— WHAT YOU NEED TO DO —
In the records below, find each line that holds "folded" and return it.

****************

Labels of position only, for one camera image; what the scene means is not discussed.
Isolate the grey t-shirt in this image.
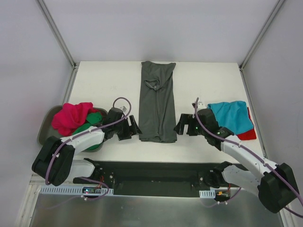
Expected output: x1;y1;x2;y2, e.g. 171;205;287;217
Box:
139;61;177;143

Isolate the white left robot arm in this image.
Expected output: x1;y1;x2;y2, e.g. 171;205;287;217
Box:
31;107;142;186

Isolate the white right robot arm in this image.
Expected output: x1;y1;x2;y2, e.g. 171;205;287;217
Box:
174;109;303;213

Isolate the teal folded t-shirt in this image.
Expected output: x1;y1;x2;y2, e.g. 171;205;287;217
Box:
207;101;254;135

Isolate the green t-shirt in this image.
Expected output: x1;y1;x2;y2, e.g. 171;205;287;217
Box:
71;112;104;152

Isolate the red folded t-shirt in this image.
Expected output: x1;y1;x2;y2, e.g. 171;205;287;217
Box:
236;107;257;140

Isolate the magenta t-shirt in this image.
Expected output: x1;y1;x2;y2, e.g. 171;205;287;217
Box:
51;102;97;136

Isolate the grey plastic bin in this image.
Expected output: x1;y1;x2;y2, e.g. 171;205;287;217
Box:
37;105;107;152

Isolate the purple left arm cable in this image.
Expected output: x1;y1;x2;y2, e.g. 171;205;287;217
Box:
40;96;133;210

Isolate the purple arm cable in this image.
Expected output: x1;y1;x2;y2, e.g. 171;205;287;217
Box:
193;96;303;218
40;96;133;210

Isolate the right white cable duct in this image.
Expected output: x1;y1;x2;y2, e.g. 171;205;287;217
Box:
199;189;216;199

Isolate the white cable duct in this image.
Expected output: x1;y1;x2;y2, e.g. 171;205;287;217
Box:
199;189;216;199
40;186;114;196

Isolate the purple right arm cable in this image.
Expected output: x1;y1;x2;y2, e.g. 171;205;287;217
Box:
193;96;303;218

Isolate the left aluminium frame post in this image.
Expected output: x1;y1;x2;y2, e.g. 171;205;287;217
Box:
36;0;77;69

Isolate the aluminium frame post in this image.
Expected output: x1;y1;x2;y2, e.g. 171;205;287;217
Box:
239;0;287;71
36;0;77;69

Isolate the left white cable duct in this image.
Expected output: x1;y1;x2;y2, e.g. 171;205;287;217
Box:
40;186;114;196

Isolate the right aluminium frame post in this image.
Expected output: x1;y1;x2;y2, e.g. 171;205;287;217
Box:
239;0;287;71

****************

— RESPONSE —
Isolate the teal folded t-shirt in this image.
Isolate the red folded t-shirt in this image.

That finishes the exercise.